Friday, February 25, 2022

The problem is not Ukraine, the problem is Russia.

I have 100 percent confidence Ukraine is asking for ceasefires and a return to diplomacy. I don't believe at this point anything will work short of defeating Russian militarily. Minsk I and II failed because the Rebels and Putin didn't care about it. A commercial airliner was shot down by the Russian separatists. We know that for a fact, yet, where are the trials and extradiction to Europe of the murderers?

February 25, 2022
By Pavel Polityuk

Ukraine wants peace (click here) and is ready for talks with Russia, including on neutral status regarding NATO, Ukrainian presidential advisor Mykhailo Podolyak told Reuters on Friday.

"If talks are possible, they should be held. If in Moscow they say they want to hold talks, including on neutral status, we are not afraid of this," he said via a text message. "We can talk about that as well."

"Our readiness for dialogue is part of our persistent pursuit of peace."...

Vladimir Putin is full of hate for anyone not a Russian citizen and there are some Russian citizens he hates equally or more.

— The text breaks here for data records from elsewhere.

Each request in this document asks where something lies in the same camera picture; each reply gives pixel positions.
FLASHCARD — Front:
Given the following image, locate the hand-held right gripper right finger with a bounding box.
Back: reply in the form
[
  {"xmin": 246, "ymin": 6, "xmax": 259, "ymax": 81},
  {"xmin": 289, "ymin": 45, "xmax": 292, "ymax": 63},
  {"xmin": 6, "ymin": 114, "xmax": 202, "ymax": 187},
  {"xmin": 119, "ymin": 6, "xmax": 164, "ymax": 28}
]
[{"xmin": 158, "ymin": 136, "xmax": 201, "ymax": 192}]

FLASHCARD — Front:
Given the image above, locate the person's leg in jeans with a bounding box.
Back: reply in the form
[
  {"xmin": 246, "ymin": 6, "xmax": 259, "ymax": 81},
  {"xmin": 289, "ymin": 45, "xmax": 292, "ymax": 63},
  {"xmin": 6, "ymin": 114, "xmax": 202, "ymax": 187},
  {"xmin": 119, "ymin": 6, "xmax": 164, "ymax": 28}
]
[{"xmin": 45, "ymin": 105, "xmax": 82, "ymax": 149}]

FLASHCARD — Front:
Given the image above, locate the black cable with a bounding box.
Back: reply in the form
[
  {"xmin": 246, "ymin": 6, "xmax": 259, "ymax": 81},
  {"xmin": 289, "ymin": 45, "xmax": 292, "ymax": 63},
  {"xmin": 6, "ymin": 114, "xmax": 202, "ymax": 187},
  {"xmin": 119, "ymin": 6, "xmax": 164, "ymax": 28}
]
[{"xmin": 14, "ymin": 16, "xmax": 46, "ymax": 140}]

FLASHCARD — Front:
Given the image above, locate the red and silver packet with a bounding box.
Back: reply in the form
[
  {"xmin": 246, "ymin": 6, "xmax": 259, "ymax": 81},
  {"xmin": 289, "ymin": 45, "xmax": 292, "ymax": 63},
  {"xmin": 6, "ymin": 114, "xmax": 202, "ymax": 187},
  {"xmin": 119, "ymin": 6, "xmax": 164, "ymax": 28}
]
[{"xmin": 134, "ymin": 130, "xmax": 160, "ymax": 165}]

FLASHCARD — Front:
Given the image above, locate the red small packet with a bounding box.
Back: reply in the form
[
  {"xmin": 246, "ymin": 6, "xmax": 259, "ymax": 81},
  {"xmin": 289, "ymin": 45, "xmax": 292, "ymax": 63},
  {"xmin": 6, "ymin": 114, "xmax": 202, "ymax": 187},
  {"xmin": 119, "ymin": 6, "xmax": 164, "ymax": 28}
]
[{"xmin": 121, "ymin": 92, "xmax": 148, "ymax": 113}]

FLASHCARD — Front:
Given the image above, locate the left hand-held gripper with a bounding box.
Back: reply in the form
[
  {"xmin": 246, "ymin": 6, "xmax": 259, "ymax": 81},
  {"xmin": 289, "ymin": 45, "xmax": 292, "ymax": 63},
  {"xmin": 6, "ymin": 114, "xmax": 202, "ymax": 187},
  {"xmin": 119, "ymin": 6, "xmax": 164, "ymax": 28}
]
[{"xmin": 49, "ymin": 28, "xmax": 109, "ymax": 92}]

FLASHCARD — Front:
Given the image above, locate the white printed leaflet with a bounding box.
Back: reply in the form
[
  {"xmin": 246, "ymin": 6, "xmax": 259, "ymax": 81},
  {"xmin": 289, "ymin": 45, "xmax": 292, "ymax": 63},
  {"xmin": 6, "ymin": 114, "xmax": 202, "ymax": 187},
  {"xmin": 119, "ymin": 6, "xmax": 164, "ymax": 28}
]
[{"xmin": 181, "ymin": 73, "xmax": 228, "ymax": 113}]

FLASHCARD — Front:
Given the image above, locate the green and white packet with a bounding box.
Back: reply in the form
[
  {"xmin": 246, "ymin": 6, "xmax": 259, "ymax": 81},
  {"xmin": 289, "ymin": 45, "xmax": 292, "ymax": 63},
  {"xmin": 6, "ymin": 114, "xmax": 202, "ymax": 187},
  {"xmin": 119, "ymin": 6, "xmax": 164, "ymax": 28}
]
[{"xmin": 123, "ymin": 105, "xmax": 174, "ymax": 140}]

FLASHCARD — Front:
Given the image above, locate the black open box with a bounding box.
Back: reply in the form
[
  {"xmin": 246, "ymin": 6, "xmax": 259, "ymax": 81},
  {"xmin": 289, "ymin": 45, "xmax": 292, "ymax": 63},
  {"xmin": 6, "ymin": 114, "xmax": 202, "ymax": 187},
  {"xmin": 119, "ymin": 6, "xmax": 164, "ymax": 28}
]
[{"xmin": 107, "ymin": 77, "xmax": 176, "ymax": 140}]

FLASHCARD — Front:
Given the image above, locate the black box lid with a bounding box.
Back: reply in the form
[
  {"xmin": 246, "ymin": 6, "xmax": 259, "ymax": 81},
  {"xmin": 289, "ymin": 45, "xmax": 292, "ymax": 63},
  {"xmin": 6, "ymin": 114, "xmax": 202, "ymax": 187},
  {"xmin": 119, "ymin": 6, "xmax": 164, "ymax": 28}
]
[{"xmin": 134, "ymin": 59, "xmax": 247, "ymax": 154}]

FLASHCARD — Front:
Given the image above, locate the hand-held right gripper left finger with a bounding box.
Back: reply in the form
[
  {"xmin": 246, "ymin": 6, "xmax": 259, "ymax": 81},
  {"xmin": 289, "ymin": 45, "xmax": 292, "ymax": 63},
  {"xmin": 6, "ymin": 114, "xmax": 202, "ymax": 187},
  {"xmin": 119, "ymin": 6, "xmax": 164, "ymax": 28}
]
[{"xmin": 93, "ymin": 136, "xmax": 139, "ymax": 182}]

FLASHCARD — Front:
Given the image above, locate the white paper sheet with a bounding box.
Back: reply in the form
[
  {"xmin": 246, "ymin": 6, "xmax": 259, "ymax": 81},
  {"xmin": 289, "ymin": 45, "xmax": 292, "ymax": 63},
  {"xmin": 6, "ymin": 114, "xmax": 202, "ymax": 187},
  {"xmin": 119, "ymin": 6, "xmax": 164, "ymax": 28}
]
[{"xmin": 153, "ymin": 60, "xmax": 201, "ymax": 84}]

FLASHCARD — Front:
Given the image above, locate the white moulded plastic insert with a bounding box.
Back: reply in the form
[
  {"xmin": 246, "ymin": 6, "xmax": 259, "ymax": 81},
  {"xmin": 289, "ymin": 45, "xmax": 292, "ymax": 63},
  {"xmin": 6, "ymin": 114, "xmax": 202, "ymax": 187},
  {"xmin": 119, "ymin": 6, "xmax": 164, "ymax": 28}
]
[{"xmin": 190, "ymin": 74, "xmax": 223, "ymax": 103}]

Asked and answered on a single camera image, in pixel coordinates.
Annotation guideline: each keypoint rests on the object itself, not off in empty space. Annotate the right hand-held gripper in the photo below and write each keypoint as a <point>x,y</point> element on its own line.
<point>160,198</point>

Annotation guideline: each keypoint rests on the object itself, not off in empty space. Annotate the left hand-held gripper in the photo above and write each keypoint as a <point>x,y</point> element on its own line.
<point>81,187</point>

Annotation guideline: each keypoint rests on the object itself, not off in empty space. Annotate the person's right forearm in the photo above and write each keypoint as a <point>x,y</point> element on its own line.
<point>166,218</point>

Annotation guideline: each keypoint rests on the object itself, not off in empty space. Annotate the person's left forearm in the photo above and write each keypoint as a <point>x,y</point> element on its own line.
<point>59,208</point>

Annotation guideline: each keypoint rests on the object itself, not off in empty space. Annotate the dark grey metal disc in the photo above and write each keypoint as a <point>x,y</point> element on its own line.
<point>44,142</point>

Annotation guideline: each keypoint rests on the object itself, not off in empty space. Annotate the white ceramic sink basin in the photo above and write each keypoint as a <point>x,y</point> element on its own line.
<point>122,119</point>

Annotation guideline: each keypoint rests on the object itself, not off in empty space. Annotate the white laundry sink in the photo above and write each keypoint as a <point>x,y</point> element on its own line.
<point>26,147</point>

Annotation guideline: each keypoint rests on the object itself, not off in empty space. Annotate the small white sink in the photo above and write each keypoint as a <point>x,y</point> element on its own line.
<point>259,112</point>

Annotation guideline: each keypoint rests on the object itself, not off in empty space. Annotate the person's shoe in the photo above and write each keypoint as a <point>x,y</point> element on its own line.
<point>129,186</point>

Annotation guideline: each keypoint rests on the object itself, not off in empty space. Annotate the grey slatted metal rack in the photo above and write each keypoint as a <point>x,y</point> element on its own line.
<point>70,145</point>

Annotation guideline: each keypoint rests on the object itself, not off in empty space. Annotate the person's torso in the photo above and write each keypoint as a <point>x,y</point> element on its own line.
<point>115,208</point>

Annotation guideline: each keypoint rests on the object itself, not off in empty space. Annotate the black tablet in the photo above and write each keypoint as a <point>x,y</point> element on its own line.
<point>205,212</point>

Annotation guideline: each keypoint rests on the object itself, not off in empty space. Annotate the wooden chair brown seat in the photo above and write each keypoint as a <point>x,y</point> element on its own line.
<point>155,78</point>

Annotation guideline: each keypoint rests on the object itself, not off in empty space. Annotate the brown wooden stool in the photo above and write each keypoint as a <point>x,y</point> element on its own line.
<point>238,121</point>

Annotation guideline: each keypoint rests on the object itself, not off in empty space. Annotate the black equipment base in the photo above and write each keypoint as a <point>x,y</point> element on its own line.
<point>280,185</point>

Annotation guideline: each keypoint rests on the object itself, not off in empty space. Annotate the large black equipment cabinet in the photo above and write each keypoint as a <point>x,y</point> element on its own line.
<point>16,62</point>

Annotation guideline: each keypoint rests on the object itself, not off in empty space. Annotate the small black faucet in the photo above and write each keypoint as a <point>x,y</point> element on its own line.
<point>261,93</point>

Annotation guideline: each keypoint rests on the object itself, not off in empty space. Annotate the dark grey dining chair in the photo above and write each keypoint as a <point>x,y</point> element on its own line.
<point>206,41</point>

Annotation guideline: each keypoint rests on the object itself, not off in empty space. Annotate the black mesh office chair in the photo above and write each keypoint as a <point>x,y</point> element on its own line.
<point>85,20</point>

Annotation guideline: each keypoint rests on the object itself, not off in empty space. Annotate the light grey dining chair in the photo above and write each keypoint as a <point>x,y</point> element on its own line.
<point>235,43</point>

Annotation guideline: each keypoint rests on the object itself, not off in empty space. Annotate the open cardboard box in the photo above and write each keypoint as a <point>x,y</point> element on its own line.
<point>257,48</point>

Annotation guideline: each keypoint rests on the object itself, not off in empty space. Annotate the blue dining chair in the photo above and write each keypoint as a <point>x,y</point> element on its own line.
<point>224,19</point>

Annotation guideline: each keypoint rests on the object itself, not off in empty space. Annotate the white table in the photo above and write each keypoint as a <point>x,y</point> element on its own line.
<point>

This is not about Ukaine, the Ukrainian people or their magnificent government that fights corruption at every turn. This is about the hate that has welled up in Putin's gut since the fall of the Soviet Union.

There was a fatal flaw in The West's presciption for Ukraine to maintain it's borders and solidify it's sovereignty, it didn't strike Russia first. When Crimea and eastern Ukraine fell to Russia, NATO should have moved to end the occupation and claimed Ukraine as it's own. There was perfect justification for that at the time. Even today, those reasons still live. Would they have confronted Russia? Yes. But, all these years later they will confront Russia anyway.

People with dual citizenship are in Ukraine. NATO cannot turn it's back on them.

February 25, 2022
By Deena Yellin

Rabbi Mendel Moskovitz, (click here) a Brooklyn native transplanted to Ukraine, sounded surprisingly upbeat when reached by phone Thursday afternoon.

“That’s why we’re here,” the rabbi of the Kharkiv Choral Synagogue in northeastern Ukraine told a reporter. “To keep up everyone’s spirits.”  

Moskovitz was a baby when his parents took him to the country 32 years ago, as part of an effort to help reinvigorate Jewish communities just beginning to emerge from the Soviet Union's shadow. On Thursday morning, he and his community of some 20,000 Jews awoke to explosions and ran down to their basements for cover, he said.

His job as a Chabad rabbi is to help people, he explained. With Russian troops attacking Ukraine, that job seemed more vital than ever....

February 25, 2022
By Matt Fagan

For many Ukrainians in North Jersey, (click here) a sleepless Wednesday night stretched well into Thursday afternoon as Russia's invasion of their homeland unfolded, the largest invasion in Europe since World War II.

The seven-hour time difference meant that when Russian bombs and missiles began raining down on the former Soviet republic, cellphones and social media's klaxons began ringing out after 10 p.m.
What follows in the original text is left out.